El director de Biodiversidad del Ministerio del Ambiente y los Recursos Naturales, Carlos Mejía, informó el martes que a pesar del ritmo lento con el que han llegado las tortugas, han podido contabilizar unas 40.000 de las 250.000 que se esperan para ésta temporada.
La ausencia de las tortugas en playas nicaragüenses, despertó preocupación en septiembre por falta de arribadas masivas que debió iniciar en julio y que concluye en diciembre.
"A pesar de los atrasos (en los arribos) esperamos que unos dos millones de tortuguillos nazcan en nuestras playas", dijo Mejía.
Los reportes oficiales de arribadas de tortugas reflejan que en el año 2006 se registraron 125.400 tortugas anidando, en 2008 el número subió a 247.000 y en 2012 se reportó un record en anidación de 253,474 tortugas.
Mejía dijo que los informes que tienen de los refugios de Vida Silvestre La Flor y Chacocente en el Pacífico Sur de Nicaragua, indican que desde el 14 de septiembre empezaron los arribos de más de 12 mil quelonios entre ambos.
Las tortugas que visitan las playas nicaragüenses pertenecen a las especies paslama, toruta, baula y carey. De acuerdo a Mejía, los especímenes llegan a las playas de ésta nación porque siempre vuelven a poner sus huevos al sitio en el que nacieron.
Una tortuga puede poner un centenar de huevos en una noche, pero sólo un tortuguillo entre 1.000 llega a ser adulto.
El ecólogo Fabio Buitrago, explicó que las tortugas no estaban llegando a desovar por la pesca con bombas, o que estas estaban quedando enredadas en boyas y redes que usan los pescadores artesanales en alta mar.
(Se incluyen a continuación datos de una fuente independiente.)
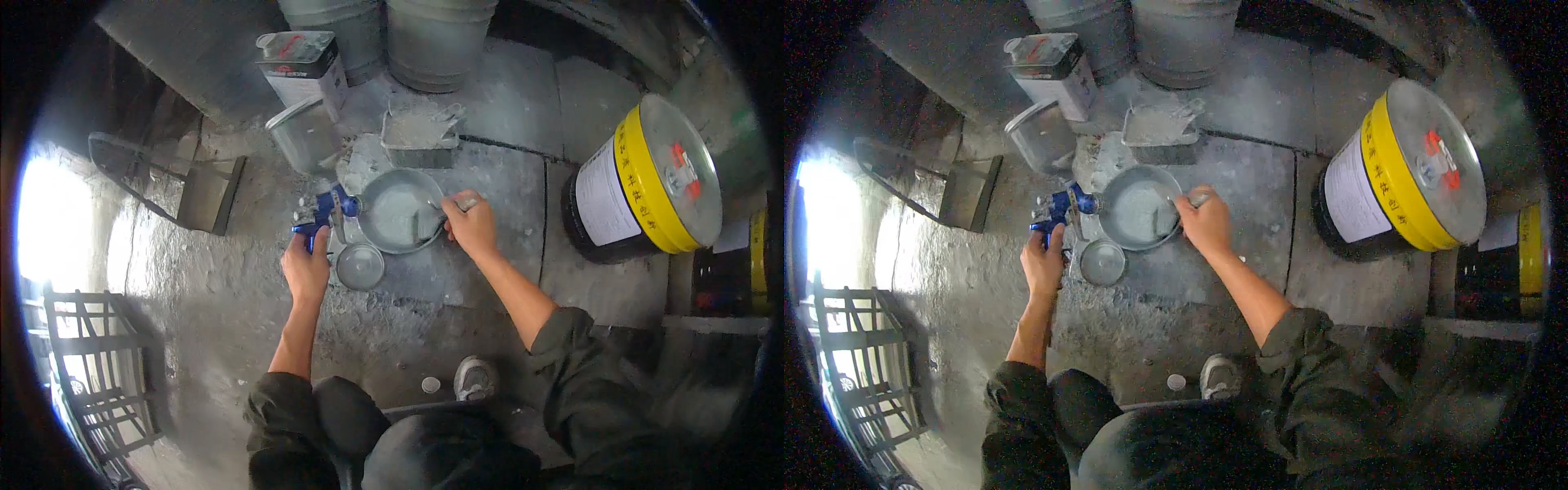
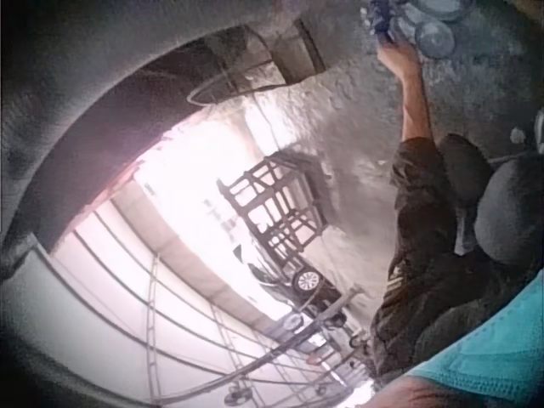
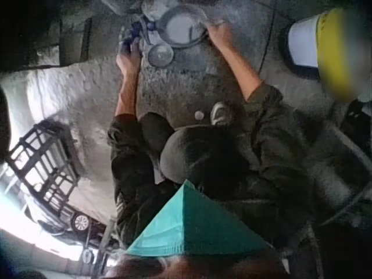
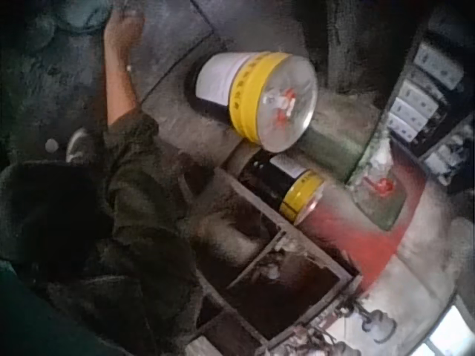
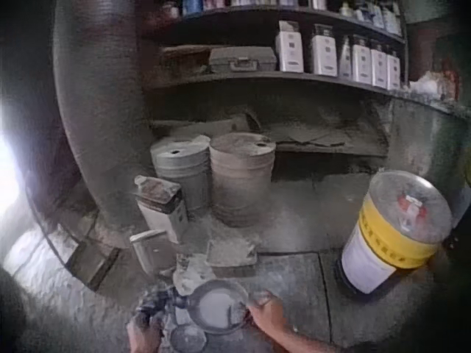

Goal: The person sits on the floor and pours liquid from a large yellow can into a small container. They then mix a grey substance in a bowl with a stick and pour it into a spray gun. The person assembles the spray gun, attaches a hose, and wipes the container with a cloth.

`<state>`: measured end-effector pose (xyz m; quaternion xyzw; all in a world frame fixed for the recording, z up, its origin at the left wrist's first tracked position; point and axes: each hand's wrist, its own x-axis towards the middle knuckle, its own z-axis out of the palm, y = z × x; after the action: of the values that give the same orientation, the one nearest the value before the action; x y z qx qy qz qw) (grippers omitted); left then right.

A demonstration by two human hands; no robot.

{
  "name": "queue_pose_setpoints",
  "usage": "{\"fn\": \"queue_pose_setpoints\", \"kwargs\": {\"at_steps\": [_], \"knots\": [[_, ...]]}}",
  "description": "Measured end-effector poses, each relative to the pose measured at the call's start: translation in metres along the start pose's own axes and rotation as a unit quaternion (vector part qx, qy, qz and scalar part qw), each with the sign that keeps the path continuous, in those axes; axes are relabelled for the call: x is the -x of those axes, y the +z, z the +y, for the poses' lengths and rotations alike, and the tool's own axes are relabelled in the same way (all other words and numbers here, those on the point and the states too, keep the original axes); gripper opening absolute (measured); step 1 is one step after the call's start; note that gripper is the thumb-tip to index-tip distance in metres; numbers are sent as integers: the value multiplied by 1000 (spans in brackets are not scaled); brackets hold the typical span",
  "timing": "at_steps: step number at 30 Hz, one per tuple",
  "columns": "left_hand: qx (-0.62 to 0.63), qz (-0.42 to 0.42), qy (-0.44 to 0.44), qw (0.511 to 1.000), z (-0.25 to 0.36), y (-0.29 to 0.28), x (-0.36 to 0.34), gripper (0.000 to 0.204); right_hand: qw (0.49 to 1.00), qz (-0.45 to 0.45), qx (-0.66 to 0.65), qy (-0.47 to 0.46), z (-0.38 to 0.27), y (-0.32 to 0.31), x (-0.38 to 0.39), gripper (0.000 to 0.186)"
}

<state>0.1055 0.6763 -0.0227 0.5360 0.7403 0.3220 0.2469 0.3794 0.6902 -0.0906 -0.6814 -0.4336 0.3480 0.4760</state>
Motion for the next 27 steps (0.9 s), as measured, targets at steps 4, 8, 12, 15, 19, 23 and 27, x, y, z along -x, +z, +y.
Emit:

"Echarle la culpa al cambio climático es lo más fácil, la verdad es que esto tiene que ver con la cultura de pesca que tienen quienes hacen sus faenas en las playas hasta las que vuelven las tortugas", dijo Buitrago a la AP.
El Ejército y la Policía de Nicaragua apoyan la vigilancia en las playas en esta época, para evitar el saqueo de huevos de tortuga, que todavía se venden como alimentos de forma ilegal.